Kısa Hayatın Kısa Ömürlü Yolcularıyız

Akşam sensiz başlıyor
Sabah sensiz doğacak
28 Şubat’ın soğukluğunu iliklerine kadar yaşamış başörtülü devlet memurları olarak işlerimizden ayrılmış, yeni yollara koyulmuştuk. Bu yeni yollar genellikle vakıf ve dernekler aracılığı ile insanlara hizmet sunabilmekti.
Yeni açmış olduğumuz eğitim ve yardımlaşma derneğine bir gün 5-6 yaşlarında bir kız çocuğu ile bir hanımefendi geldi. Tanıştık, hasbihal ettik, konuştukça aynı dertlerle dertlendiğimizi, aynı şeylere üzüldüğümüzü, aynı kaygılarımız olduğunu, aynı hedeflerimiz olduğunu fark ettik.
Kader birliği, dava birliği, amaç birliği bizi birbirimize dost kıldı. Öyle bir dostluk ki 11 yıl boyunca her gün bereketlenen, her an üreten, muhabbeti katmerlenen bir dostluk…
Aynur, öğretmenlik görevinden istifa etmek zorunda kalmıştı, ama inancı gereği farklı alanlarda çok şey yapması gerektiğini biliyordu.
O tanıdığım en iyi eğitimcilerden biriydi.
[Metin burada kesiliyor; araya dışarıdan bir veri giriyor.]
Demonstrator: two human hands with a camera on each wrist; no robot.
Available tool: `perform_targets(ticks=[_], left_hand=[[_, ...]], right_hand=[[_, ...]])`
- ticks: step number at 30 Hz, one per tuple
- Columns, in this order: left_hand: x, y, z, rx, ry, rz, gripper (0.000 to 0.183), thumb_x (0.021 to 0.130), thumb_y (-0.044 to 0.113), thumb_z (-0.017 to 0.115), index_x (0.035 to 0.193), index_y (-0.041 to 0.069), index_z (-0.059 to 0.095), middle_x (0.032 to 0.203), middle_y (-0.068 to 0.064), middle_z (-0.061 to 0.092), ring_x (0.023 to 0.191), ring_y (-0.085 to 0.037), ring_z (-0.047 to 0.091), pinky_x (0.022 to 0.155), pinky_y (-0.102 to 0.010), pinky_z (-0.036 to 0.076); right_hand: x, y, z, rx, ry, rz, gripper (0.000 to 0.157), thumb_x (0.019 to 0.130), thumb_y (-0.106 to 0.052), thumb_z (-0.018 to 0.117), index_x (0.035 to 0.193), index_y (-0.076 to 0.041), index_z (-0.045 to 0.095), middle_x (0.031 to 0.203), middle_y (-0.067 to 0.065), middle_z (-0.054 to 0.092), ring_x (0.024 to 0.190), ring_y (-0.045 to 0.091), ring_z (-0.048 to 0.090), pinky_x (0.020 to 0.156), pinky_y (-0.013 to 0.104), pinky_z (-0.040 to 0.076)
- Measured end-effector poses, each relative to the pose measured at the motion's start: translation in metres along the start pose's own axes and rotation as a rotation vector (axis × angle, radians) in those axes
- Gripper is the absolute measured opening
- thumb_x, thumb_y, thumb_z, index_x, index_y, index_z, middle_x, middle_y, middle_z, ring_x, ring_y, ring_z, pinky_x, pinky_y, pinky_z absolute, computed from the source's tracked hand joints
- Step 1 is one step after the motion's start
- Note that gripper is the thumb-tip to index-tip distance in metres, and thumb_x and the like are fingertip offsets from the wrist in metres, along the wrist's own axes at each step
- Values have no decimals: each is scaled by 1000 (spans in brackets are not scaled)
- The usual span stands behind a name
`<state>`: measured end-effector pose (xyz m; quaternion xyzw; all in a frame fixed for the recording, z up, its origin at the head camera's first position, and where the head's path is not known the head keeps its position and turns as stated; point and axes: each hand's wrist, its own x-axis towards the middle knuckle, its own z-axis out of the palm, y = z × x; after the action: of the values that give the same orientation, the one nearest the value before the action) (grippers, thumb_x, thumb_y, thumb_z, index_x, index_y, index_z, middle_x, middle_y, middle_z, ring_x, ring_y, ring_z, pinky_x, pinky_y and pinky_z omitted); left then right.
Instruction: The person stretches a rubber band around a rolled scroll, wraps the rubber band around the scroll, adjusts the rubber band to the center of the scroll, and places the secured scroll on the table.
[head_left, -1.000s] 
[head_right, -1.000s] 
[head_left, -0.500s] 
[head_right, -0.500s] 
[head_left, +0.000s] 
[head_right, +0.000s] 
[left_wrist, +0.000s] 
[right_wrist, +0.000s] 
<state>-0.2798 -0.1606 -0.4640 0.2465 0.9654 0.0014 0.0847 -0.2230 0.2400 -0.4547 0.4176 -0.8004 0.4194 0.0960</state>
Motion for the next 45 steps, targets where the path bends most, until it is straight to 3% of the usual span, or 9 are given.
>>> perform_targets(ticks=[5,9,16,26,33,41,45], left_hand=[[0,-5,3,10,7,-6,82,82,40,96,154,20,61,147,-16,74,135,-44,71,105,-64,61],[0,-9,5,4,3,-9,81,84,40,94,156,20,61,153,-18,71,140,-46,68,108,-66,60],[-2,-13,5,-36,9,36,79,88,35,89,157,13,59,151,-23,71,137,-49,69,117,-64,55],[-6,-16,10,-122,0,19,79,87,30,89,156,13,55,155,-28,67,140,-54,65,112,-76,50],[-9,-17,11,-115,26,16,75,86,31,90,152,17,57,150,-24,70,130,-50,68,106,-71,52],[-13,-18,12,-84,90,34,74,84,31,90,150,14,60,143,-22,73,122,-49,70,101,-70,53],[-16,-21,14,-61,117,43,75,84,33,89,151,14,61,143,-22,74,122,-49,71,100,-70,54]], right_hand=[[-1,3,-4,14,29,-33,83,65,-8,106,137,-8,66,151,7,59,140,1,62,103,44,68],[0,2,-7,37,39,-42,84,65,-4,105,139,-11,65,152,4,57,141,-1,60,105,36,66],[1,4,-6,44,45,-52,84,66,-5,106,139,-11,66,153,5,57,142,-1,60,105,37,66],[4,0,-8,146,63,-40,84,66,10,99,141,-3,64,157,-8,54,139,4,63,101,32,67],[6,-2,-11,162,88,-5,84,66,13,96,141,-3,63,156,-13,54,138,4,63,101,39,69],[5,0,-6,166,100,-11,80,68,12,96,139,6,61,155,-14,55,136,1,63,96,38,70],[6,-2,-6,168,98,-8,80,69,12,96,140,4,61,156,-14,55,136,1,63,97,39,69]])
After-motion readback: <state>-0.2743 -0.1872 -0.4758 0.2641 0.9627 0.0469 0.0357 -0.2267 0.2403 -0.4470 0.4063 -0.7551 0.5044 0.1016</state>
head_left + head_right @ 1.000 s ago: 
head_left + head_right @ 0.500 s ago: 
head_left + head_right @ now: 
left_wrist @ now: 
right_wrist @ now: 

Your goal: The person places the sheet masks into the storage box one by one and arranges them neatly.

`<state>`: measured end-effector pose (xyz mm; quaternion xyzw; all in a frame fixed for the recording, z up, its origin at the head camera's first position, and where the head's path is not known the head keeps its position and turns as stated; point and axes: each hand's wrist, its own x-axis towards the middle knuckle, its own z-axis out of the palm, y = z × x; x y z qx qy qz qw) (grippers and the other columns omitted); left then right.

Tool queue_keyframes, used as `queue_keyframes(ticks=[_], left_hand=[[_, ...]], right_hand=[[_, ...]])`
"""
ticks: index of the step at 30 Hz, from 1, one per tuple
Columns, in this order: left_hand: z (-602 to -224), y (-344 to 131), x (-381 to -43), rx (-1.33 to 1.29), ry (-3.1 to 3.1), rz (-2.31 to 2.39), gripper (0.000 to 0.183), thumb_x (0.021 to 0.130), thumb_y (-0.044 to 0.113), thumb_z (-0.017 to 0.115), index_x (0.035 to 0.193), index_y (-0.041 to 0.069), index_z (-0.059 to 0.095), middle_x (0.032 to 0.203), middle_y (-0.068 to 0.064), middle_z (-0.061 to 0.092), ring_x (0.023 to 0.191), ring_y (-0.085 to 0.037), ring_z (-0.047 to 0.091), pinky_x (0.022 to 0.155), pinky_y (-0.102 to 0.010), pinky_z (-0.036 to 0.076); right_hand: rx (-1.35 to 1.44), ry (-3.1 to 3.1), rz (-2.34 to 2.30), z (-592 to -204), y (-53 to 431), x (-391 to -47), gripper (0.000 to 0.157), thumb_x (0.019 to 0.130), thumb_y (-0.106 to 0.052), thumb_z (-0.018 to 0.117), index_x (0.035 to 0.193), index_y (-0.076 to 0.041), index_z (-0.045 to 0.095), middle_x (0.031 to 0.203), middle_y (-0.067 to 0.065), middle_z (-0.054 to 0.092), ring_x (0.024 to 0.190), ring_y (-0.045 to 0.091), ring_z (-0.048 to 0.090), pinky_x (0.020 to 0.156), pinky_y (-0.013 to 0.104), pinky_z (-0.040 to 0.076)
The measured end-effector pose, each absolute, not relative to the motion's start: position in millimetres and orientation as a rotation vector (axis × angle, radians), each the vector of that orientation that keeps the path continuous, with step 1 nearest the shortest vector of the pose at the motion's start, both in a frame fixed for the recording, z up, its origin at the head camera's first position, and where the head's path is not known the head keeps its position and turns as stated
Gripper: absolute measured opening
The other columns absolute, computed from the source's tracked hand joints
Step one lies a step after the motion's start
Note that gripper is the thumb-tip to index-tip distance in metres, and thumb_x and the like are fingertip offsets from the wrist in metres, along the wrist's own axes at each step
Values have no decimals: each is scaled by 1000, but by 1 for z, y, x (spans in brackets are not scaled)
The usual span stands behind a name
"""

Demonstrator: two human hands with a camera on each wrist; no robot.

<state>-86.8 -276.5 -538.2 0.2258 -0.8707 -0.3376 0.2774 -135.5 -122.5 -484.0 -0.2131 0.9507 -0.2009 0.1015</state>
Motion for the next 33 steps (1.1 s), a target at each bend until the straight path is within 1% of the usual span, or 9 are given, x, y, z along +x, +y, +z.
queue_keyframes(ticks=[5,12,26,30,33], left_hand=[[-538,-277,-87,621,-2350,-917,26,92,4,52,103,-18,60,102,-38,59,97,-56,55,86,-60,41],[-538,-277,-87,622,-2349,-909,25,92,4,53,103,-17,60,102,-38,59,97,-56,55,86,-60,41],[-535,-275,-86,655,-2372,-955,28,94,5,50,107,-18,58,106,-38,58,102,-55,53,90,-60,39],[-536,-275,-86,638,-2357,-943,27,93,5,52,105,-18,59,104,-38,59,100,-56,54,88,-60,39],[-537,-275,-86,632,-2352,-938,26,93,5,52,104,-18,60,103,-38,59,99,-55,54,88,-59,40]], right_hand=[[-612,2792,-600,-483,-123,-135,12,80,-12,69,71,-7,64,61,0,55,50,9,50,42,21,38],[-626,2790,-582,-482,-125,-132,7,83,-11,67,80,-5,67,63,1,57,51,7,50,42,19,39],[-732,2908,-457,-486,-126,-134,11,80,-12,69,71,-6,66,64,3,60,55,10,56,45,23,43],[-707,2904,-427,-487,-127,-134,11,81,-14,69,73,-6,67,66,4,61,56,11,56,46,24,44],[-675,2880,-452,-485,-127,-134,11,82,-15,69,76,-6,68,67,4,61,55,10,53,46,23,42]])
Eğitimciliği bütün hayatına yaymıştı. Ama yine de içindeki sızı dinmiyordu. Bir gün bir ilkokulun yanından geçerken zil çaldı, öğrenciler dışarı çıkarken dedi ki;
-Bu okulların önünden geçerken burnumun direği sızlıyor. Okulu ve öğrencileri o kadar özledim ki.
Devlet sana bu kapıları kapatsa da sen hiç durmadın, imkanlar elverdiği ölçüde ulaşabildiğin herkesi eğittin. Bazen bir dernekte, bazen bir vakıfta, bazen bir öğrenci evinde.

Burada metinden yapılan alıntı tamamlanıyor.